Configuring Baseline Scanning
Next let's configure the baseline scanning File Integrity Monitor template. The File Integrity Monitor template can be used to track changes to the actual file. The software creates a baseline then polls the file system on either Windows, Linux or other Unix operating system. Once a change is detected the monitor triggers and an alert is sent.
- To create a new Template, from the menu bar select File | New | Template | File and Directory Monitors | File Integrity Monitor. The New File Integrity Monitor view displays.
- Specify a friendly name.
- Specify the frequency to poll the file for changes. You have the option to poll as fast as every second or as slow as weekly.
- Select the Directories tab, select the target host, then navigate to the target directory and click the Add button.
- Next select the Files and Sub-Directories tab.
- You have option to Monitor Sub-directories which sets the trigger status on each sub-directory rather than the target directory.
- You have the option to Recursively scan sub-directories.
- Then finally you can Exclude sub-directories, Target files that match masks and Ignore files that match masks.
- Next select the Options tab.
Use this tab to choose the options to check.
Please note the file attributes Read Only and Hidden along with Permissions are only supported when running against Windows Shares.
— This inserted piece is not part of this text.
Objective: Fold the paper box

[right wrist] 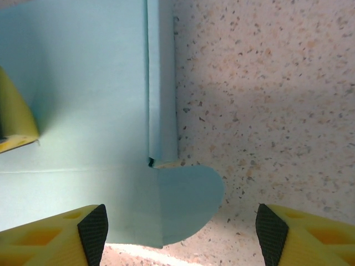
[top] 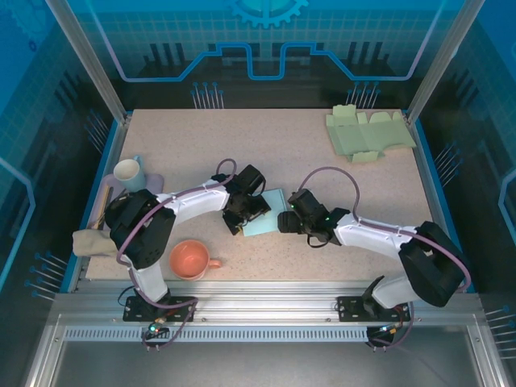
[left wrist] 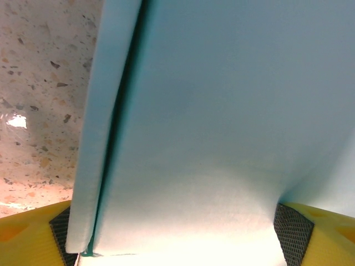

All other options are supported by both Windows and Linux/Unix.
- Next select the Actions tab
- Under the On Trigger drop down select the email action.
- Finally, use the Hosts drop down to assign the target host then click Save.
Testing Baseline Scanning
- Now back in the Explorer view locate the template you just created, expand, right click on the target host then select Explore.
- In order to show this off I am going to manually run the template. This will create the baseline.
- To test the monitor is working, I am going to open notepad then make a change to my text file. Now if I run the monitor again, we can see the monitor triggers and we receive our email alert.
- Back in the monitor status view, if I select the Detail tab we can see a list of the files being monitored and the triggered items. In this case we can see the accessed and modified date have been updated. The hash and file size has also changed.
That's File Integrity Monitoring with Corner Bowl Software. Thank you for reading. I hope this has helped you better understand the File Integrity Monitoring capabilities of Corner Bowl Software.